O termo dieta vem do grego «diaita», que significa modo de vida. Está ligado ao conceito de equilíbrio, não só alimentar como também psicológico e à higiene de vida.
Maria Lucinda Tavares da Silva, no seu livro Cozinha Saudável, que desde já recomendo, estabelece da seguinte forma os elementos e funções mais importantes que devemos procurar nos alimentos: elementos de crescimento e reparação do organismo, a energia capaz de fazer face à actividade muscular e glandular, os materiais necessários ao funcionamento e protecção das células vivas. Precisamos então de elementos construtores (proteínas, sais minerais e água), elementos energéticos (hidratos de carbono, gorduras e proteínas) e elementos protectores (vitaminas, sais minerais e água).
Para além disso, é importante escolher produtos de boa qualidade, que não sejam excessivamente industrializados nem refinados, numa grande variedade para fazer face a todas as necessidades do nosso organismo e numa quantidade moderada.

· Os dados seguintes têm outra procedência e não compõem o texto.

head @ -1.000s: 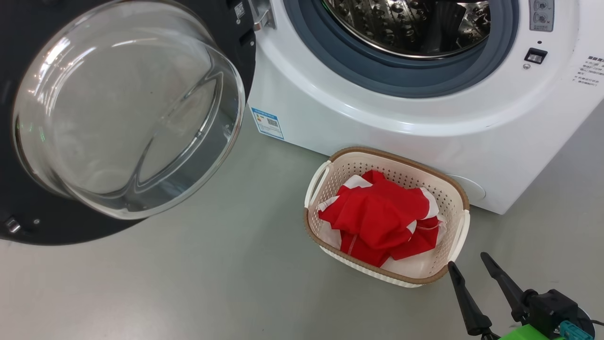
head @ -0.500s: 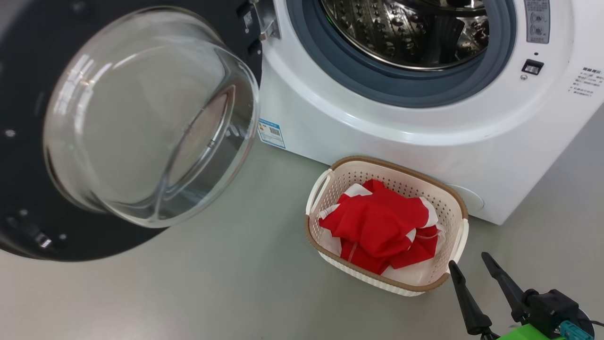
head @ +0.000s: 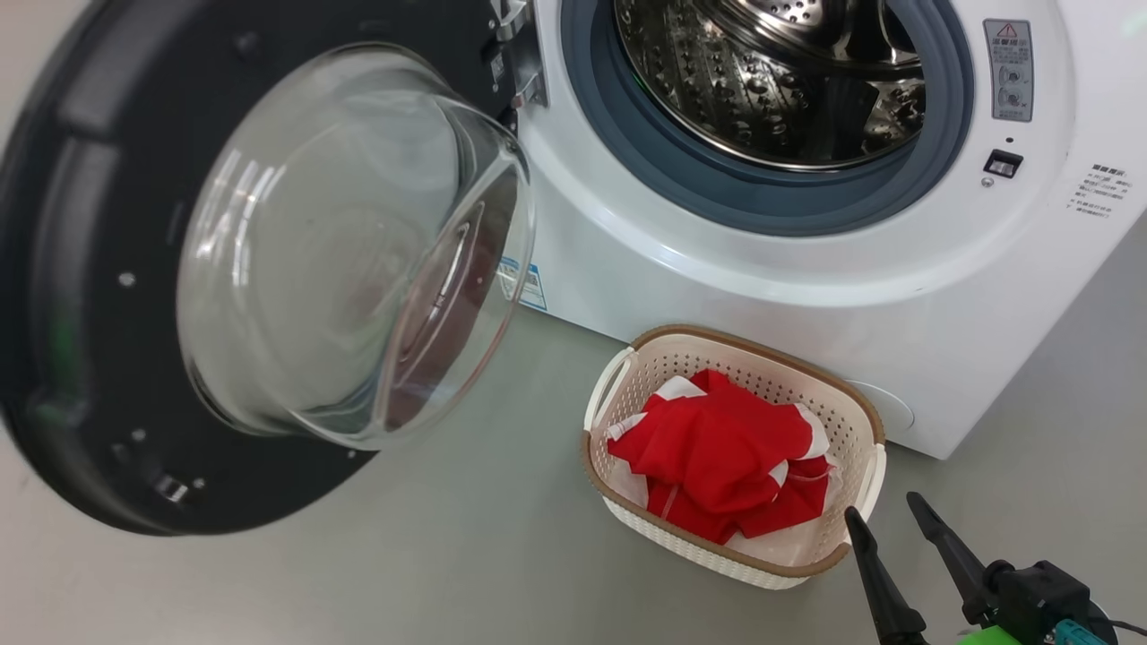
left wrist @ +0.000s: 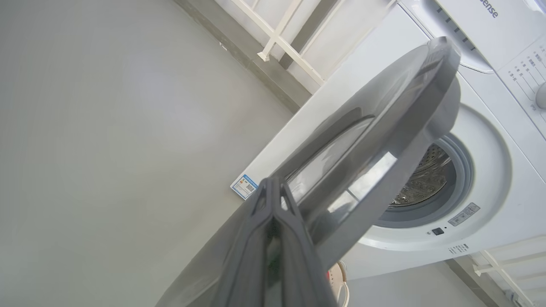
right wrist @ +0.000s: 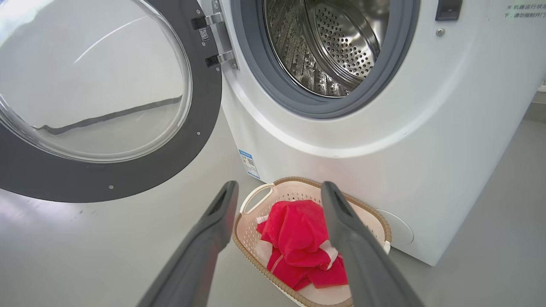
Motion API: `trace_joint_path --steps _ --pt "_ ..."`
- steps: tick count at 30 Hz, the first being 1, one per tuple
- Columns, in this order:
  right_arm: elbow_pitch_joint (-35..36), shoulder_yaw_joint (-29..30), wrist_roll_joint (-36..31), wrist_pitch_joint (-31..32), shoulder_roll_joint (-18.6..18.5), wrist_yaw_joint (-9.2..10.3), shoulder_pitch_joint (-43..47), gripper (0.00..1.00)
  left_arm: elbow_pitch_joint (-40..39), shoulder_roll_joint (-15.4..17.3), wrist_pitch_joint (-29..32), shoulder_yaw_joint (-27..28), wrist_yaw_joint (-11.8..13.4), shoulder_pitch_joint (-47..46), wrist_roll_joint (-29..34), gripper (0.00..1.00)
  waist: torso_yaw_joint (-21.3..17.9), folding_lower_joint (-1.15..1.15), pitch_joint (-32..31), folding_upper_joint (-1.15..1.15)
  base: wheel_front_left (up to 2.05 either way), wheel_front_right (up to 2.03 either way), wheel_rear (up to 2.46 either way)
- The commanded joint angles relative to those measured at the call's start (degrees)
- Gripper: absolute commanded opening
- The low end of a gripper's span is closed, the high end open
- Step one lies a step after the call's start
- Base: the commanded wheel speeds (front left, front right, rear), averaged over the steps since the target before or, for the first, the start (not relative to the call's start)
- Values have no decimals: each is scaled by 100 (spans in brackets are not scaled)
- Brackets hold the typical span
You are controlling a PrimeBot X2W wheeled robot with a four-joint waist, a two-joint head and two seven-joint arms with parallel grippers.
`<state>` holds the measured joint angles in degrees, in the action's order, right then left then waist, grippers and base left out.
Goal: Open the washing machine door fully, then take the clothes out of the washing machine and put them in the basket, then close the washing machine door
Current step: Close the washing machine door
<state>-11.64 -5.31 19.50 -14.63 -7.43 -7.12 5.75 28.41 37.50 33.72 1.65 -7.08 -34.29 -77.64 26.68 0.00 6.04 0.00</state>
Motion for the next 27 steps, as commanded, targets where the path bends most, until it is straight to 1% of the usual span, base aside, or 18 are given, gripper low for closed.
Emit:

As indicações principais consistem em variar bastante os legumes e vegetais; ingerir muita fruta, preferencialmente logo pela manhã e antes dos outros alimentos; preferir os cereais integrais; incluir frutos oleaginosos; substituir picantes que irritem o estômago por outros temperos; preferir água, sumos naturais ou infusões às bebidas alcoólicas ou refrigerantes; usar sal marinho ou ervas aromáticas variadas para os temperos; não cozinhar demasiado os alimentos e incluir ingredientes crús; preferir adoçantes naturais, como o mel e o açúcar mascavado; substituir os óleos refinados por azeite virgem de pressão a frio; consumir sobretudo produtos frescos, cujo valor nutricional é muito superior ao dos produtos congelados e enlatados; evitar os fritos; moderar o sal e o açúcar, bem como o café e o chá preto.

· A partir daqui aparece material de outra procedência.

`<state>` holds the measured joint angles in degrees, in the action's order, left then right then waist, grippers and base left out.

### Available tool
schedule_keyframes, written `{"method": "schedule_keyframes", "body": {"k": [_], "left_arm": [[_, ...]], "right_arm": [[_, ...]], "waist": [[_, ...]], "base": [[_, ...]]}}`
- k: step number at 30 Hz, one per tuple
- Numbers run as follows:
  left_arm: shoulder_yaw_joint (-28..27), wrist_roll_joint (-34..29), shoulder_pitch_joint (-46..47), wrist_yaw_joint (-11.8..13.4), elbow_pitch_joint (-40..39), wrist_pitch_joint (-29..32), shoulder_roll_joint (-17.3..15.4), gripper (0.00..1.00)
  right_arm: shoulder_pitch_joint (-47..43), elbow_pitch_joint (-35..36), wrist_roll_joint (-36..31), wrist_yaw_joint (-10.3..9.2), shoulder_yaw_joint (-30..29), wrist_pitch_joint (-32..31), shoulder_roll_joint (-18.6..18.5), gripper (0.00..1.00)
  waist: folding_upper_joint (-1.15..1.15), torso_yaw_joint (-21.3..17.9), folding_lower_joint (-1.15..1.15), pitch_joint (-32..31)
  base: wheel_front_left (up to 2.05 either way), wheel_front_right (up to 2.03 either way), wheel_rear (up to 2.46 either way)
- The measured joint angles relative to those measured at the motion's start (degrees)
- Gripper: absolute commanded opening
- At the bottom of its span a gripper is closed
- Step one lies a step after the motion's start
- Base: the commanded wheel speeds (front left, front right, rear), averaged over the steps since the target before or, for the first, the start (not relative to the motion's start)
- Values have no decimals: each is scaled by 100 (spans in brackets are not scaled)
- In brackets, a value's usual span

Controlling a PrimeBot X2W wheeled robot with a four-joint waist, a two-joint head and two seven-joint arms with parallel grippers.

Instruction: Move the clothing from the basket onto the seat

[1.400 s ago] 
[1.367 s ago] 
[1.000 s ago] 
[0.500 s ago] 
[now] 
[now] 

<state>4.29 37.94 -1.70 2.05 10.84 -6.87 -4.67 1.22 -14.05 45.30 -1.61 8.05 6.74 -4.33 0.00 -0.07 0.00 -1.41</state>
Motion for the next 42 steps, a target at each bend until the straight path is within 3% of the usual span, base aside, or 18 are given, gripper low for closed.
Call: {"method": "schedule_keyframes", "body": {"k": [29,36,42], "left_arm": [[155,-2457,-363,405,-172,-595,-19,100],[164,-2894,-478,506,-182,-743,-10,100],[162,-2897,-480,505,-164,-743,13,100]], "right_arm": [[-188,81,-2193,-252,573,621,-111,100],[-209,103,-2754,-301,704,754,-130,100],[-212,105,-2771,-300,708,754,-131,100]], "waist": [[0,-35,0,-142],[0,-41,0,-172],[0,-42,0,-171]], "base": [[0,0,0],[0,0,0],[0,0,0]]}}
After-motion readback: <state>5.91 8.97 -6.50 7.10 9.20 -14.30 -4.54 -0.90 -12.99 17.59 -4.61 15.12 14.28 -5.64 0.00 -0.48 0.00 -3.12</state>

Sabendo que a alimentação é uma forma filosófica de estar na vida, não vamos também ser restritivos ou puniticos, castigando-nos com refeições sem sabor e sem prazer. Para a boa digestão e assimilação dos alimentos, é necessário saboreá-los com gosto. O ideal é dedicar o tempo necessário à preparação e degustação das refeições, que devem ser bem apresentadas, apaladadas e apreciadas num ambiente agradável.
A gastronomia é decididamente uma arte, capaz de deliciar os nossos sentidos, mas é sobretudo a arte de saber viver com saúde e equilíbrio.
Percebe-se imediatamente o refinamento pessoal de alguém através da forma como comunica, por meio de palavras e gestos, através do que come e de como come.